[Records from a collection]

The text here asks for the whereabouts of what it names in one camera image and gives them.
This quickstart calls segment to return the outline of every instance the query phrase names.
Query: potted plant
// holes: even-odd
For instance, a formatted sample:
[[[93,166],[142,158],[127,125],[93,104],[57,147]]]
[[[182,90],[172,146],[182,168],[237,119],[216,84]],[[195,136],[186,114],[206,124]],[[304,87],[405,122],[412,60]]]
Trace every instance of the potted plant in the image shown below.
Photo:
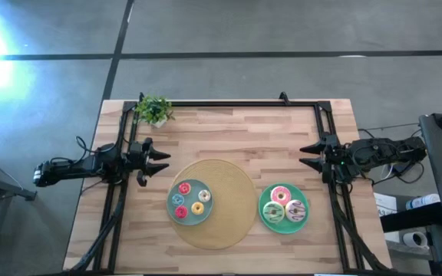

### INSTRUCTIONS FOR THE TASK
Could you retype all the entries above exactly, without the pictures?

### ANSWER BELOW
The text here asks for the whereabouts of what it names in one camera image and gives them.
This quickstart calls segment to return the outline of every instance the query phrase names.
Query: potted plant
// holes: even-odd
For instance, a formatted sample:
[[[93,166],[142,158],[127,125],[93,104],[57,147]]]
[[[182,90],[172,146],[182,168],[237,119],[216,84]],[[195,136],[186,114],[206,124]],[[304,87],[405,122],[412,60]]]
Trace every instance of the potted plant in the image shown below.
Photo:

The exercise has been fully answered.